(DATA RECORDS):

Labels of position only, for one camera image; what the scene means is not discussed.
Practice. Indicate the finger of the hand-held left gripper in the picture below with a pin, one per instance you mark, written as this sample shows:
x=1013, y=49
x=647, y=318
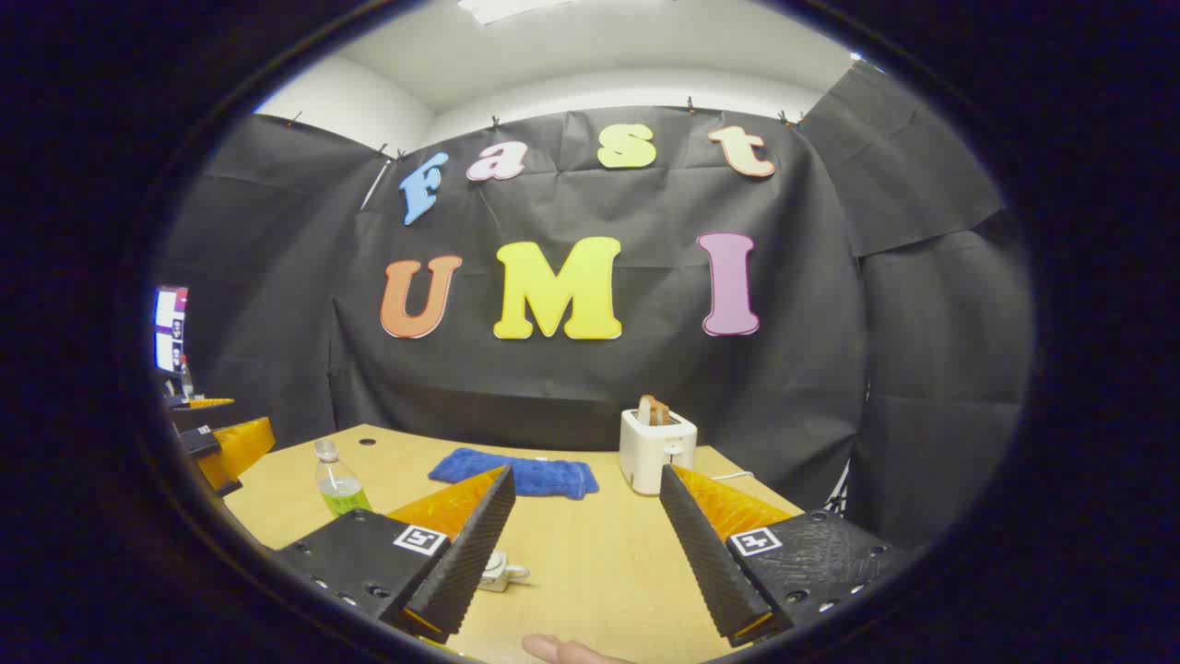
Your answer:
x=217, y=418
x=240, y=452

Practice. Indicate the bread slice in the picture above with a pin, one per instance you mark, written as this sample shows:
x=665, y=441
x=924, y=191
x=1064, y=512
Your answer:
x=654, y=410

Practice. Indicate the white toaster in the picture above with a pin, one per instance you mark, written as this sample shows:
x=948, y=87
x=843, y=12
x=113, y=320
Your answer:
x=650, y=452

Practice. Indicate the computer monitor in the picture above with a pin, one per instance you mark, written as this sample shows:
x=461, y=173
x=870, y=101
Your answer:
x=171, y=323

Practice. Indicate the blue towel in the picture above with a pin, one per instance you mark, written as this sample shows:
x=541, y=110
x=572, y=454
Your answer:
x=544, y=478

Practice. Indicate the clear green-label water bottle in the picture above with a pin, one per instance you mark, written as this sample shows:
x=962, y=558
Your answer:
x=341, y=489

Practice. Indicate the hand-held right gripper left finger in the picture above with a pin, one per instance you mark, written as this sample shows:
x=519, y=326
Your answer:
x=470, y=563

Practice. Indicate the white floral teacup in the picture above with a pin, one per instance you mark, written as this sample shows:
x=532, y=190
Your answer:
x=498, y=574

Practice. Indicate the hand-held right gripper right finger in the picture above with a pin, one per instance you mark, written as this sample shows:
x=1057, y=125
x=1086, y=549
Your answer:
x=705, y=563

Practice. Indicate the ceiling light panel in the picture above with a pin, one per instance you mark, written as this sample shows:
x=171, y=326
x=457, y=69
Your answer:
x=507, y=7

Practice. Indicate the red-cap plastic bottle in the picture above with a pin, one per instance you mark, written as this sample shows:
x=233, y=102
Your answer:
x=186, y=378

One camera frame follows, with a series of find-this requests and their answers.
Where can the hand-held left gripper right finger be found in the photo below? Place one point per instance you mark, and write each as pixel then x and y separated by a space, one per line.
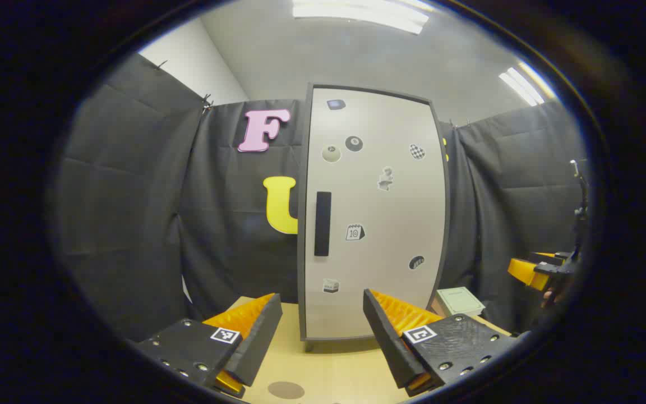
pixel 390 342

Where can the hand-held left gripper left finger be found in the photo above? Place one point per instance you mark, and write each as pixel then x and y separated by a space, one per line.
pixel 255 342

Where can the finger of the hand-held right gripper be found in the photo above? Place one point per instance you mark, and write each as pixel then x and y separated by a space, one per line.
pixel 527 272

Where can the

(PROBLEM DETAILS): Take each line in the listing that has the word "picture" and copy it.

(EXPECTED ANSWER):
Practice. Indicate the finger of the hand-held left gripper in the picture below with a pin, one per instance you mark, written as this sample shows:
Practice. Indicate the bread slice in the picture above with a pin, one per instance you mark, written as this sample shows:
Practice. Indicate the white toaster in the picture above with a pin, one per instance you mark, written as this sample shows:
Practice. Indicate the computer monitor in the picture above with a pin, one per instance you mark, written as this sample shows:
Practice. Indicate the blue towel in the picture above with a pin, one per instance you mark, written as this sample shows:
Practice. Indicate the clear green-label water bottle in the picture above with a pin, one per instance you mark, written as this sample shows:
Practice. Indicate the hand-held right gripper left finger in the picture above with a pin, one per instance you mark, written as this sample shows:
Practice. Indicate the white floral teacup in the picture above with a pin, one per instance you mark, written as this sample shows:
Practice. Indicate the hand-held right gripper right finger in the picture above with a pin, one per instance you mark, written as this sample shows:
Practice. Indicate the ceiling light panel in the picture above with a pin, one per instance you mark, written as this sample shows:
Practice. Indicate the red-cap plastic bottle in the picture above with a pin, one per instance you mark, written as this sample shows:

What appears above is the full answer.